**Exercise requirements:** Please give an exact transcription of the lines below, from the one that contains "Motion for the" to the very last, with no other lines.

**Data excerpt:**
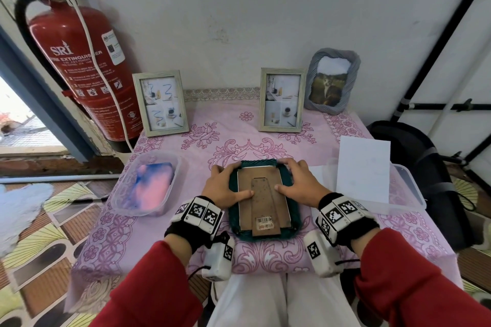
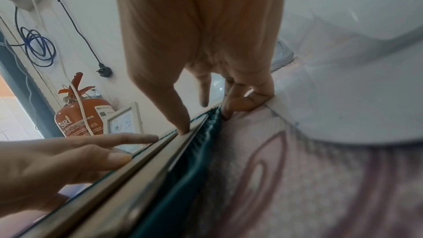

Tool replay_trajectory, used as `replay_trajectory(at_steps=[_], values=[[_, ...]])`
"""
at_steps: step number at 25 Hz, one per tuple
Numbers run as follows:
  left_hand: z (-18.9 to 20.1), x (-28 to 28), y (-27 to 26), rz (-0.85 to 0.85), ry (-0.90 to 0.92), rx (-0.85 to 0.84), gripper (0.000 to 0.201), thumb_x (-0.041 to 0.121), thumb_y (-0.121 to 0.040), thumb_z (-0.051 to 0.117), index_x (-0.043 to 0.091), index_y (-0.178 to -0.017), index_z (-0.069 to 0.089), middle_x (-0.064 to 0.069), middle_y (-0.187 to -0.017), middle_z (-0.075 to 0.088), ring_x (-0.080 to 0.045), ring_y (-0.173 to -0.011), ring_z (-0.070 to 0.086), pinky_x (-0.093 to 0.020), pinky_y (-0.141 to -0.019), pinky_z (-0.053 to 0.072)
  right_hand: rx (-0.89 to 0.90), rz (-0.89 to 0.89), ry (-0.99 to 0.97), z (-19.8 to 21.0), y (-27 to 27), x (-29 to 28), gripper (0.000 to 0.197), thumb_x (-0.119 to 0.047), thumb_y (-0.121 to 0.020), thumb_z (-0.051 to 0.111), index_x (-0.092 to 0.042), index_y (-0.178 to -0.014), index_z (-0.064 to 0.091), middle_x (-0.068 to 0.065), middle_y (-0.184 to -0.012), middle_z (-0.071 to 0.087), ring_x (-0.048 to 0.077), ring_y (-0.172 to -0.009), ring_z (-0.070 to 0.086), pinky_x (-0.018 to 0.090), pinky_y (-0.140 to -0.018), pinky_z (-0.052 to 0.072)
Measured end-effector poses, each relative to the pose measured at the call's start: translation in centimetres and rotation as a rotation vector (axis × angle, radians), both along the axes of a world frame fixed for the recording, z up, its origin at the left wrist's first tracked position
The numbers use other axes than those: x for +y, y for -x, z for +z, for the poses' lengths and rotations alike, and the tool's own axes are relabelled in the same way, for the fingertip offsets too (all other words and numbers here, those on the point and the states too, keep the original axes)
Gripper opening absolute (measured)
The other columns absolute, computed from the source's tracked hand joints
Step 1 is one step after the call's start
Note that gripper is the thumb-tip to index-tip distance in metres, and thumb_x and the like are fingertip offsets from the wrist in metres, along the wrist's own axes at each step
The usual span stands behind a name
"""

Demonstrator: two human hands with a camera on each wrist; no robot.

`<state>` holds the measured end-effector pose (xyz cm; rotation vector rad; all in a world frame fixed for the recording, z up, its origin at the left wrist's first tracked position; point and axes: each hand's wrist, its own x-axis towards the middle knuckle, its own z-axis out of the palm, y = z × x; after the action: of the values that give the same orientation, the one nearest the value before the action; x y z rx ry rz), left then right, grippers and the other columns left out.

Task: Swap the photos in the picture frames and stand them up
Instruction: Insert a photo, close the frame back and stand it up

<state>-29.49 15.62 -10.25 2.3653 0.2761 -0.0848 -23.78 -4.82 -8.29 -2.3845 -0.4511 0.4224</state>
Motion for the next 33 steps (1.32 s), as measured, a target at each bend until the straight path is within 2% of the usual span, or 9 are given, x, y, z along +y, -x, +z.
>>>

**Reply:**
Motion for the next 33 steps (1.32 s), as measured, a target at each bend until the straight path is within 2% of the usual span, or 9 are given, x, y, z along +y, -x, +z.
>>>

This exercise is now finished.